The best approach is to try to avoid LCP errors upfront by:  (a) requiring upfront certifications from bidders that their pricing meets LCP requirements; and (b), doing your own research on market pricing.  One particularly useful tool for researching comparative local internet charges is the Connect K‑12 tool, originally developed by EducationSuperHighway and now being supported Connected Nation.

Upcoming E-Rate Dates:

April 2     Form 486 deadline for FY 2020 covering funding committed in Wave 32.  More generally, the Form 486 deadline is 120 days from the FCDL date or the service start date (typically July 1st), whichever is later.  Upcoming Form 486 deadlines are:
Wave 33            04/09/2021
Wave 34            04/16/2021
April 5 Deadline for filing initial comments on the FCC Emergency Connectivity Fund (“ECF”) (see our newsletter of March 22).  Reply comments are due on April 23rd.
May 10 Legislative deadline for the FCC to promulgate regulations for E-rate funding under the Emergency Connectivity Fund.

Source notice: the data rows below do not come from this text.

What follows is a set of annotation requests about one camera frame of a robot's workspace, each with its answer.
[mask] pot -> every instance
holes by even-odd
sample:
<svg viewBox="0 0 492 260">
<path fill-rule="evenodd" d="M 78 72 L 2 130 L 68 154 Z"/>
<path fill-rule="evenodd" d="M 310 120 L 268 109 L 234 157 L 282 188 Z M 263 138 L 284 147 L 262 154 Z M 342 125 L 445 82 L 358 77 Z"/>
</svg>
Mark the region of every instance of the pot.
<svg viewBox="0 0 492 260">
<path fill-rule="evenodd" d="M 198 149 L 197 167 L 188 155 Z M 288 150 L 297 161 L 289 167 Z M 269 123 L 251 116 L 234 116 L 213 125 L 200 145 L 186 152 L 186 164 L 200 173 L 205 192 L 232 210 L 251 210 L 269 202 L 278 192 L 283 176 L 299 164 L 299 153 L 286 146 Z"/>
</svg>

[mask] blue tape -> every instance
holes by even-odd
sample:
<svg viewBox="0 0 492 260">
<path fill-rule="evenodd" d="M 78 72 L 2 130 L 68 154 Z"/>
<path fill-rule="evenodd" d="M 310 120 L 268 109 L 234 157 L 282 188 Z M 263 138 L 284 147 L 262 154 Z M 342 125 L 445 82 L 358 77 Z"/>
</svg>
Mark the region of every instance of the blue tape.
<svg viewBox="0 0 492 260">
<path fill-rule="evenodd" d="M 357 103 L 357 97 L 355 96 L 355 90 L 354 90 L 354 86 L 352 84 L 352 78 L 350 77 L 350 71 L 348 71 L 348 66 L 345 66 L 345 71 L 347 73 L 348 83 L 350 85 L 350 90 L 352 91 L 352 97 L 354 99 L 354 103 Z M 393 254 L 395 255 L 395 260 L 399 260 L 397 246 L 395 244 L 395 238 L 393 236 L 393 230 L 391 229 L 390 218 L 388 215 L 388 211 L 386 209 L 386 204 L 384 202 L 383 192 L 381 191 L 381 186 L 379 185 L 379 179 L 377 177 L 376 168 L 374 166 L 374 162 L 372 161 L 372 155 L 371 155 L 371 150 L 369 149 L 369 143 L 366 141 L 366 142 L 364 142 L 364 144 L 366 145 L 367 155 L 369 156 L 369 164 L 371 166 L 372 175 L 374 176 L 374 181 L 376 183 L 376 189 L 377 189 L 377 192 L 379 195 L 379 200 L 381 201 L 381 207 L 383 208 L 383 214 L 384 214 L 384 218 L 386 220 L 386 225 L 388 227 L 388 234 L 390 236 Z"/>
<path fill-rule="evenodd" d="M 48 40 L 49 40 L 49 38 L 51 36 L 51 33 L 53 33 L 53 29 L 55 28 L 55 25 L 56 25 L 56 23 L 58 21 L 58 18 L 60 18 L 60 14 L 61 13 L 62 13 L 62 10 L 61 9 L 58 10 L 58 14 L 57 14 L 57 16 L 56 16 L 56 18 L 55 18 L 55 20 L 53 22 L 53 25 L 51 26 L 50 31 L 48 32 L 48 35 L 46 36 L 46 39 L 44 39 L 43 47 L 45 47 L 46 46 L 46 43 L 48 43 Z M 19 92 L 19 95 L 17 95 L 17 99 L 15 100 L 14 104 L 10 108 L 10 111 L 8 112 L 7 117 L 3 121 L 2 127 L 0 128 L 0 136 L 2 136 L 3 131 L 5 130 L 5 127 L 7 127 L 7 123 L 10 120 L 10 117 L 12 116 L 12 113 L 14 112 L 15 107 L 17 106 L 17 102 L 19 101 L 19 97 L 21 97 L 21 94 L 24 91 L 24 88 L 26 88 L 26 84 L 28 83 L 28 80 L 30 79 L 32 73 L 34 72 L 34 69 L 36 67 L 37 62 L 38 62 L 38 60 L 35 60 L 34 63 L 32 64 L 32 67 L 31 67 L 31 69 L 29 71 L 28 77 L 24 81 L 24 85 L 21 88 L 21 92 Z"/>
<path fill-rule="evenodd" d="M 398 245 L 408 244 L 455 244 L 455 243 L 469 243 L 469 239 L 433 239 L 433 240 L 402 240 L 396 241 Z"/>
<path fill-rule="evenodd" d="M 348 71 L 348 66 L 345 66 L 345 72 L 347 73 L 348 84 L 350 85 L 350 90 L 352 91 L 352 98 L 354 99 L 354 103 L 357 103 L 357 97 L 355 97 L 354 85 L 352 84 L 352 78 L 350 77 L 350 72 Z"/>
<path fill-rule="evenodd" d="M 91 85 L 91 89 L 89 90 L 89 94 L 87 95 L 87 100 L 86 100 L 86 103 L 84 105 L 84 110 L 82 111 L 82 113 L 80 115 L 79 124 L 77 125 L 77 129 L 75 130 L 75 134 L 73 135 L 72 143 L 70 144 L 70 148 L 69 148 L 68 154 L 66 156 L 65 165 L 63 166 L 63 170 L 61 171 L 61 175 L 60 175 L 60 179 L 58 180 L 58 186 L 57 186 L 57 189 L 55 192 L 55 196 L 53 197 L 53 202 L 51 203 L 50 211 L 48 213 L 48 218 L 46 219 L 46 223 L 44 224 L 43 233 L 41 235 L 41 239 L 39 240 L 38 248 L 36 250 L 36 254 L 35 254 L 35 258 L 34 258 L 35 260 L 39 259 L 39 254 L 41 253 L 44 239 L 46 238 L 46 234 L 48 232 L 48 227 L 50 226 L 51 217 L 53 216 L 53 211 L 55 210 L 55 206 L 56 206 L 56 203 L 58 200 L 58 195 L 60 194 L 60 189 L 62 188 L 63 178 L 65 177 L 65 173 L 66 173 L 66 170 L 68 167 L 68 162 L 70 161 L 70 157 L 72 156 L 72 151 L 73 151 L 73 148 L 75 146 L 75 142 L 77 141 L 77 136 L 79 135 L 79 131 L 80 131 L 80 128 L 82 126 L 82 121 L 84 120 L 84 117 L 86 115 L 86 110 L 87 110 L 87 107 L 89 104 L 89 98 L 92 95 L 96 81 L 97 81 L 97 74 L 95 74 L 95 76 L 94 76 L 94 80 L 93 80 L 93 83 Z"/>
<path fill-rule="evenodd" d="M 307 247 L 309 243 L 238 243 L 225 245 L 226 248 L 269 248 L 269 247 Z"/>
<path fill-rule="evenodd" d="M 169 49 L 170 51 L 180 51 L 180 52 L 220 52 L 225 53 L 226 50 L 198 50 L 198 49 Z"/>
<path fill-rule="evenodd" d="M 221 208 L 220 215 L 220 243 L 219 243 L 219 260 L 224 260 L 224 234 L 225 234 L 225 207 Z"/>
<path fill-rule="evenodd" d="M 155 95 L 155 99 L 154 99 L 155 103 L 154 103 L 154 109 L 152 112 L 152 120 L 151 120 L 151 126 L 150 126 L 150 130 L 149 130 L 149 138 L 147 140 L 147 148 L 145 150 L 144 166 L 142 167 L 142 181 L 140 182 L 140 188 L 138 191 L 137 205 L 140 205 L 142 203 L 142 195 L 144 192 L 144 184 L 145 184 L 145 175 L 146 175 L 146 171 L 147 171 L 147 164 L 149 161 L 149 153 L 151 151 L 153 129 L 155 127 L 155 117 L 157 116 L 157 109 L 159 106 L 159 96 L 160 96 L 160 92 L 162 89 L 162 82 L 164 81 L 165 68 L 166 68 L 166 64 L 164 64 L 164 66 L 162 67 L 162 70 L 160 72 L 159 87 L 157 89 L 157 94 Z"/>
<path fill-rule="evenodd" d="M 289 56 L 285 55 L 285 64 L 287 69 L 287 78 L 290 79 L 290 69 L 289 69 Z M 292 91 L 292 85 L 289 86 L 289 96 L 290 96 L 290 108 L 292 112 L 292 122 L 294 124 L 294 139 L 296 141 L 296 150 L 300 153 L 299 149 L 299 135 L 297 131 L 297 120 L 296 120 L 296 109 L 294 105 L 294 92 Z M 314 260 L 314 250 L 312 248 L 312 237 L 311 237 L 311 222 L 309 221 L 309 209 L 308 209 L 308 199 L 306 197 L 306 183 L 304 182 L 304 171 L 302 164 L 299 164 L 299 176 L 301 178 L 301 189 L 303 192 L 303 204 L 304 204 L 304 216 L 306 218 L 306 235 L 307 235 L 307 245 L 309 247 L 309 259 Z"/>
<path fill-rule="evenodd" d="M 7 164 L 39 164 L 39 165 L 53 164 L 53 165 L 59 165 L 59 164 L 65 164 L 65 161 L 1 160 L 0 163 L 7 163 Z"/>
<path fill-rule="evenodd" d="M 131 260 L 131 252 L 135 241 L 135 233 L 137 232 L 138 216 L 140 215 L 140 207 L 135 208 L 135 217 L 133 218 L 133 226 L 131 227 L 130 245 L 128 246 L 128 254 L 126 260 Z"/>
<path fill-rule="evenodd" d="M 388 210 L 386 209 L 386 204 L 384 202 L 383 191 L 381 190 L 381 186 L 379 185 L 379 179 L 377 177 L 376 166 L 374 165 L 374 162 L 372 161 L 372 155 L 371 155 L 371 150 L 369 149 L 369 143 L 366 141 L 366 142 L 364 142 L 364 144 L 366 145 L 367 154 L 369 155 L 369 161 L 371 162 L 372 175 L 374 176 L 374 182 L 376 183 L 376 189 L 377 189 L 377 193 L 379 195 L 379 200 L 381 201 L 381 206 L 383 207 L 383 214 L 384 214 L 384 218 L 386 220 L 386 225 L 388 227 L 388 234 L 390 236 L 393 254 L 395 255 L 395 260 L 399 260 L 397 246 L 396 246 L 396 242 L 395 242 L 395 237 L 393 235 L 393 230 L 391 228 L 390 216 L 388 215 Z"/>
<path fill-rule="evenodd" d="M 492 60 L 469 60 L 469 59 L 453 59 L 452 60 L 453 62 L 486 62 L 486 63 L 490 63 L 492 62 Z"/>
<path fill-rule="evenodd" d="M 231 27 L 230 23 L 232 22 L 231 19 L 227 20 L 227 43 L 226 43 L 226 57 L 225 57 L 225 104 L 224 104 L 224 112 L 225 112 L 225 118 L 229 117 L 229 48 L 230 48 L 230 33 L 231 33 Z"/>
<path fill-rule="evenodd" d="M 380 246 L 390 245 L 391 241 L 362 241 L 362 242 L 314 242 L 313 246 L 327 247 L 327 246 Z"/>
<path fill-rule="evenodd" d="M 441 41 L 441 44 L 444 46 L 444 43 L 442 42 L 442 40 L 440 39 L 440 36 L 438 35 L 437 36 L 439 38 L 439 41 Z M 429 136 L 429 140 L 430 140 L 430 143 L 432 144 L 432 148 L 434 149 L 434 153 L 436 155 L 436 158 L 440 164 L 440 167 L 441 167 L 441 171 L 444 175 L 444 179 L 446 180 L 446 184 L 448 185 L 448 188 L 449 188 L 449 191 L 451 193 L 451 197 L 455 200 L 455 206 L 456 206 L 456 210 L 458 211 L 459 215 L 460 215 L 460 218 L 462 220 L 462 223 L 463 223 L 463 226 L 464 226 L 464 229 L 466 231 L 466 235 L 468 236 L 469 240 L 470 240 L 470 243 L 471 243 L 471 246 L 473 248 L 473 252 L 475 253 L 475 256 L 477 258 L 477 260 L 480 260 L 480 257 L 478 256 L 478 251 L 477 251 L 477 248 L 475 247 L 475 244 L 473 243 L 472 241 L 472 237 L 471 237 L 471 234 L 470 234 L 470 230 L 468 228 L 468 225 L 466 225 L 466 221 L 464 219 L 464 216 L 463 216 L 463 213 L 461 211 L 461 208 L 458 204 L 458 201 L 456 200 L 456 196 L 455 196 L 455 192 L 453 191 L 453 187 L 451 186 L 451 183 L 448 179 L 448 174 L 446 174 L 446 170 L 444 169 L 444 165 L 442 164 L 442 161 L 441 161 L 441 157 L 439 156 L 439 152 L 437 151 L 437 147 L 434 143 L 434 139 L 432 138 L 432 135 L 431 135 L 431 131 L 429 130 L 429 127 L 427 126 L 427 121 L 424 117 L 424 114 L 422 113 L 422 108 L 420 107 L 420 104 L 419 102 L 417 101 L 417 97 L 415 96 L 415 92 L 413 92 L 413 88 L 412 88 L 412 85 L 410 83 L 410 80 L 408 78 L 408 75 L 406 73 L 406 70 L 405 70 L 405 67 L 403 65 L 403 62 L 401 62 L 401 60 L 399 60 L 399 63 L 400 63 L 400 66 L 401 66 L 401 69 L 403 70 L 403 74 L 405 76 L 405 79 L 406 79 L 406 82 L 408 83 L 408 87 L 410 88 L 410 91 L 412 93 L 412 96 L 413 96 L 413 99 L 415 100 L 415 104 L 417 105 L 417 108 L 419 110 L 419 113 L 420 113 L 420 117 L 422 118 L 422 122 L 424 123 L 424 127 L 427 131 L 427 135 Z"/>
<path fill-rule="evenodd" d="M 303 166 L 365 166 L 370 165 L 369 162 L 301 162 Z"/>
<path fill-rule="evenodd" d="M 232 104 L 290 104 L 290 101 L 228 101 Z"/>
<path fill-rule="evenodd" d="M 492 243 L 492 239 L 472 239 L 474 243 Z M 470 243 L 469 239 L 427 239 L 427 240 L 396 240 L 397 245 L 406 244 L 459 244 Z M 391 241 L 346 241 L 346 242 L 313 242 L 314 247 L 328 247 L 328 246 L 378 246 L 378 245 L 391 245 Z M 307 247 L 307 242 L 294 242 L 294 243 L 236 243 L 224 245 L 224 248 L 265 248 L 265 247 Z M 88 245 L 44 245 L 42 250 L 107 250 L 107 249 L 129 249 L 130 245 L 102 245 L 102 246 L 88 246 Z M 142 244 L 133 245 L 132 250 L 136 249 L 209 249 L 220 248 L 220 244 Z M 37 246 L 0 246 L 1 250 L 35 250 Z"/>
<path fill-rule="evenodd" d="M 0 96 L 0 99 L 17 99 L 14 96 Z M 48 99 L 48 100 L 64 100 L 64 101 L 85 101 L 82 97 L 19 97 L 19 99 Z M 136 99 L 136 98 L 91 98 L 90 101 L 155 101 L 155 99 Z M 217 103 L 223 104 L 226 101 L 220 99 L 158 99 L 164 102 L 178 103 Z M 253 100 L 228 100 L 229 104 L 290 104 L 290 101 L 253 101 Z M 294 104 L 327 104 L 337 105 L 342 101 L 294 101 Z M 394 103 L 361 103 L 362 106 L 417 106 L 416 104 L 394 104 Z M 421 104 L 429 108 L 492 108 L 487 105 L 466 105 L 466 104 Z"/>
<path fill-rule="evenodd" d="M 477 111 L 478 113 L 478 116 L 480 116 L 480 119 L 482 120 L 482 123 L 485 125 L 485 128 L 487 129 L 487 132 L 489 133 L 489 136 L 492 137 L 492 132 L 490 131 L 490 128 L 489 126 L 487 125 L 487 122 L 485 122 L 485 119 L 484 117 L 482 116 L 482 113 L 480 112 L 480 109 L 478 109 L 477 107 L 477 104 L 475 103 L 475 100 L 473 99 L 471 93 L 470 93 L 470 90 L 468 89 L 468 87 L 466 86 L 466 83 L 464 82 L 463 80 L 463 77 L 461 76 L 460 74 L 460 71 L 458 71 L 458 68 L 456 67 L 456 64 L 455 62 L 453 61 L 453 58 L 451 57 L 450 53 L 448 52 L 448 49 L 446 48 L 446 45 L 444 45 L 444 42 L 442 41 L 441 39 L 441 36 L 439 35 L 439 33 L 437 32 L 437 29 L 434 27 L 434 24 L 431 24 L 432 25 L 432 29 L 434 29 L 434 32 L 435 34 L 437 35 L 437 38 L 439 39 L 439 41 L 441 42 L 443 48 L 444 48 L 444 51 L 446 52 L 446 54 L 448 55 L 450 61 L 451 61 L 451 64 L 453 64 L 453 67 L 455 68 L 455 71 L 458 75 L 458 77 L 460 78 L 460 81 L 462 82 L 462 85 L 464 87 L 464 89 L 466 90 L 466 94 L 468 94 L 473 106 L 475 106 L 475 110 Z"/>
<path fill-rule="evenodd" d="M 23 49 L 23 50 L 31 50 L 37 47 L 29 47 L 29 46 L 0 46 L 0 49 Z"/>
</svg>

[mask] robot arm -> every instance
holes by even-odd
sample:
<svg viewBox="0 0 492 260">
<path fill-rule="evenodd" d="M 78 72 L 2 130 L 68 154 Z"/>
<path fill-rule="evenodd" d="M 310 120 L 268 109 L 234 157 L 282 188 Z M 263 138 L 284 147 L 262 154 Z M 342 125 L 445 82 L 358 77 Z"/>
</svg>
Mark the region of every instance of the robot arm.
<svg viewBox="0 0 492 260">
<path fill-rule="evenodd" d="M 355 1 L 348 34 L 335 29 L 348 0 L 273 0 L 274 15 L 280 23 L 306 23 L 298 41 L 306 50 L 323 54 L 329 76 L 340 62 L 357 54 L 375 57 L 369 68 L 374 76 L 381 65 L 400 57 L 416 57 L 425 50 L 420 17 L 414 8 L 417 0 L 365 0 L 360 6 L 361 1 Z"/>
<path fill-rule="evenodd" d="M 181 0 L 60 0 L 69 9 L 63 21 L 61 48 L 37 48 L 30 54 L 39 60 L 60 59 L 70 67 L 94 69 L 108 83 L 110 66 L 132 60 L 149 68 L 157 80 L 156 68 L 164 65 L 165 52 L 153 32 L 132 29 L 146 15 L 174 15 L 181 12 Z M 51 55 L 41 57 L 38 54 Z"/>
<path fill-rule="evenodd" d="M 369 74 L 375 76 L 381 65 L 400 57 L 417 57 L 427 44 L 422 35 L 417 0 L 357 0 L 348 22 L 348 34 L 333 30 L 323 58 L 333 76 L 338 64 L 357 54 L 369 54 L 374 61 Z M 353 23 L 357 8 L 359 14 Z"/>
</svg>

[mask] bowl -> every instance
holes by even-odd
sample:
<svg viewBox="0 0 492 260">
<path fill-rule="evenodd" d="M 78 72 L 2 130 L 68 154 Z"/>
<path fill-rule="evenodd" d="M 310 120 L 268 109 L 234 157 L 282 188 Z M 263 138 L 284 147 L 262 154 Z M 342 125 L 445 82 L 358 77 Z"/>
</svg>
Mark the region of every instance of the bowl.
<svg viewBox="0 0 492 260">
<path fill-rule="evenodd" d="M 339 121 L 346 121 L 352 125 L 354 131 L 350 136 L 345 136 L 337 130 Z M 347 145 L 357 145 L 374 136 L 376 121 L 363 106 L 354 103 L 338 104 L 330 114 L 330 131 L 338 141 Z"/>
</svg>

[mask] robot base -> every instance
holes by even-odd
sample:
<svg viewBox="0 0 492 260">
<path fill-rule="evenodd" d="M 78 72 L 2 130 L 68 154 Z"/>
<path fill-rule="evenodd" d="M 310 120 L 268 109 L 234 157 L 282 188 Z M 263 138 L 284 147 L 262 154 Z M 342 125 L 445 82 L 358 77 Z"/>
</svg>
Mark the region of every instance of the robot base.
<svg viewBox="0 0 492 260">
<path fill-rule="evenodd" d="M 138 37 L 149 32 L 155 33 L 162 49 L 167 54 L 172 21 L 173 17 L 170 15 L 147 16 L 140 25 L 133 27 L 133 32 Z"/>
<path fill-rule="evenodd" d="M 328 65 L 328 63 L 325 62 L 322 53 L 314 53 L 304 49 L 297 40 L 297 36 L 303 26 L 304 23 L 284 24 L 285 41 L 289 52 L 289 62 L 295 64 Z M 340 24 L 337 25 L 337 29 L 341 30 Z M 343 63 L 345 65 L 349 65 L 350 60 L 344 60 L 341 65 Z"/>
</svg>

With the FY 2021 Form 471 application window now closed, USAC’s Schools and Libraries News Brief of March 26, 2021 suggests the following:

  • Review your Form 471(s) and submit RAL modification(s) to correct and/or update information.  Check:
    • Entity information
    • Form 470(s) cited for each funding request
    • FCC Registration Number
    • FRN costs and cost allocations
  • Review and archive the documentation prepared for the competitive bidding process.
  • Prepare for Program Integrity Assurance (“PIA”) review.
  • Monitor your contact email address and your EPC Account.